Now I have managed to change the food that I am eating and for the most part this has resulted in much greater energy, weight loss, and general happier body. But I still carry more weight than my body is designed to. I don’t want to diet because I see it as not a body positive thing to do however what I have realized is that I use food to avoid emotions I am not keen on feeling. This results in a body that is not as healthy as it could be. I am curious about this. I want to take away its numbing power and instead turn it into a superpower of awareness.
For those who don’t have a compulsive habit it seems simple…just eat only what you need and no more and choose healthy things. Fuck right off. If it were as simple as that I would have done that the three gazillions times I have made a plan to stop it, began to action it, and had it blow up in my face. My case is mild too. I have in OA meetings heard the stories of others that would absolutely bring you to tears. All you have to do is walk around a mall to see that I am certainly not the only person who is struggling with this challenge.
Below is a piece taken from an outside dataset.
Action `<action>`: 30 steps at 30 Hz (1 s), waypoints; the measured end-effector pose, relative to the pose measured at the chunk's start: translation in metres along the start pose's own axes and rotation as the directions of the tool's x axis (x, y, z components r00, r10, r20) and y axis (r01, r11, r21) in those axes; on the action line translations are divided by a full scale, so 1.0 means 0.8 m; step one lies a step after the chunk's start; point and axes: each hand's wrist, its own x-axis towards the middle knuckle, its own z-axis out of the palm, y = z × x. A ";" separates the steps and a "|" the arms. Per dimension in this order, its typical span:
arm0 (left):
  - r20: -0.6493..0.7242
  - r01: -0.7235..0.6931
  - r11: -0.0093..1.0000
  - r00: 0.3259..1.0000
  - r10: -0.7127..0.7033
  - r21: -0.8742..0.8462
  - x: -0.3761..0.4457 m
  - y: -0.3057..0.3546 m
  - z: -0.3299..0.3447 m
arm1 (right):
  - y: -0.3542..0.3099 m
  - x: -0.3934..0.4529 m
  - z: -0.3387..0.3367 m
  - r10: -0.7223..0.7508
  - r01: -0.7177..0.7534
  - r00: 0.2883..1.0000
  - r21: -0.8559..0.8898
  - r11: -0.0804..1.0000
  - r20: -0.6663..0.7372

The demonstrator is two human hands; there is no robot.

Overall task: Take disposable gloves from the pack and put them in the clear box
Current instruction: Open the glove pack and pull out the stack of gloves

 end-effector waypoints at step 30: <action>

So who the hell knows. Maybe this painting will eat my habit the same way that I used to eat popcorn and leave nothing but the husks in the bottom. That would be cool .
I’m not exactly wagering on it. But I tell you what I am wagering on, this year long adventure to at least shed some serious light on it if not correct it. For centuries, the chakras have helped people find balance and right now I am studying the base chakra. This centre is food, safety, and security related. For me the eating is all tangled up like a fishing line in a washing machine with all of these things and more. So the unravelling of this one issue will theoretically unravel a fair amount and ultimately can be transmuted into a super power.
So what if I did. Found a way through the pain and successfully out the other side…through my Dad being ill, through raising teens and running a business, through facing it all and feeling it all without stuffing it down with a blueberry tart. What will that look like?
For now I just have to remain curious. And try and paint it out.